As formas anteriores tentaram melhorar o desempenho da OVD, fazendo uso de idiomas. Modelos como GLIP, GLIPV2 e DEVCLIPV3 incluem aprendizado e métodos diferentes para levantar o item para alinhar o texto do item. No entanto, esses processos ainda são importantes. Os diretórios estão descrevendo apenas um objeto sem olhar para qualquer lugar, incluindo o verdadeiro entendimento.
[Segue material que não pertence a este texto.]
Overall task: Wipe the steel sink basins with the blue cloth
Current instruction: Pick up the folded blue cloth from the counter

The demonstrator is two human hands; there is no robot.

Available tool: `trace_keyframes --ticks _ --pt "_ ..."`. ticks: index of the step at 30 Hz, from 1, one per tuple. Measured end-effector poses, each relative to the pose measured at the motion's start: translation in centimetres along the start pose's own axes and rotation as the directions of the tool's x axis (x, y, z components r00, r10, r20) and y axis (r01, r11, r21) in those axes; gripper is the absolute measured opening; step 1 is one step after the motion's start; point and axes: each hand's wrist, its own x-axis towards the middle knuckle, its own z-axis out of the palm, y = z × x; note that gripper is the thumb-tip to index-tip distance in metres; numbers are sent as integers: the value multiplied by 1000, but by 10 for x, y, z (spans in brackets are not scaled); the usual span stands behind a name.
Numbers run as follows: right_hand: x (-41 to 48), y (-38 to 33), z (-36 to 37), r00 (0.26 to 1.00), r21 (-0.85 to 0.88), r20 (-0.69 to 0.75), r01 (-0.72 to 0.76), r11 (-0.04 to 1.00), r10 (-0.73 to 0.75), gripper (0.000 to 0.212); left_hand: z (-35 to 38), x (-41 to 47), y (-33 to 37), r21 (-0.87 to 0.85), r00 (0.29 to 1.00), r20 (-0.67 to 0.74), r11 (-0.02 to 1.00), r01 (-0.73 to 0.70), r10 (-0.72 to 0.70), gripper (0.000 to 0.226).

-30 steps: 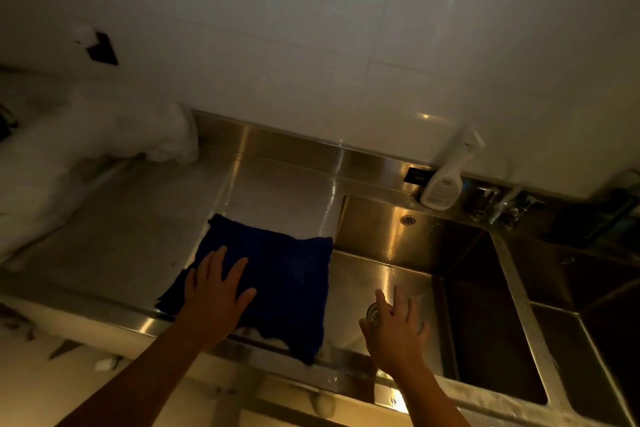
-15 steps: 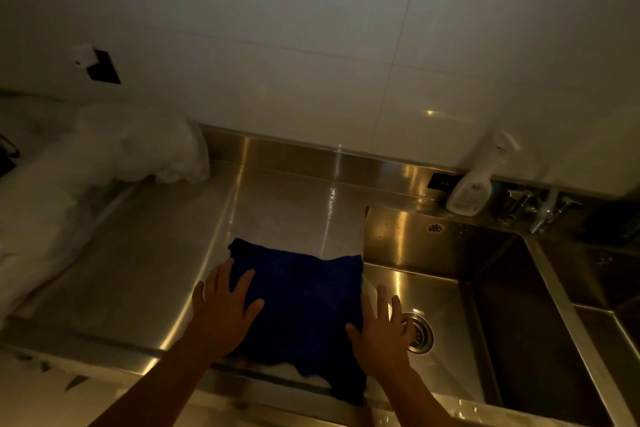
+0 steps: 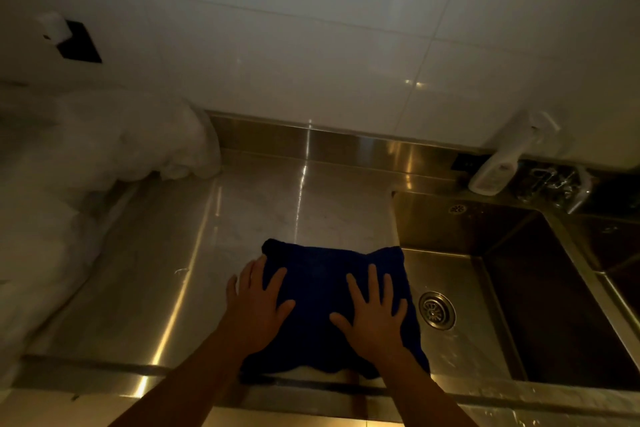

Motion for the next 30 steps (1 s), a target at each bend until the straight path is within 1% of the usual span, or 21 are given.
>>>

O treinamento inclui corantes tingidos, portanto a maquiagem é um problema importante. Além de uma maneira de entender a imagem total das seleções de imagem, esses modelos não conseguem encontrar coisas novas corretamente.
Investigadores da Sun Yat-sen University, Peng Cheng Laborator, Tecnologia do Trabalho Provincial de Guangdong e Pazhou Laboradamente Proposta Proposta Proposta Proposta Proposta Proposta de Proposta de Proposta de Linguagem Adequada. Essa estrutura lança um novo conjunto de dados, GroundCap-1M, contendo 1,12 milhão de fotos, cada uma especificada com asas detalhadas com imagem detalhada e descrições curtas do distrito. A consolidação de ambas as informações é detalhada e curta para fortalecer o alinhamento do idioma na visão, fornecendo uma rica consideração de um item. Desenvolvendo um processo de aprendizado adequado, o Plano Estratégico usa duas vigilância, incluindo as perdas básicas que se adaptam aos rótulos de texto com as descobertas das disposições da legenda, ajudam as definições das imagens existentes. Um grande modelo de linguagem produz longas queixas descrevendo todas as cenas e frases curtas de objetos individuais, melhorando a precisão da aquisição, utilidade normal e reconhecimento de categoria incomum. Essa abordagem contribuiu para o aprendizado detalhado, fortalecendo a comunicação entre a aquisição do item e os grandes modelos da linguagem de qualidade.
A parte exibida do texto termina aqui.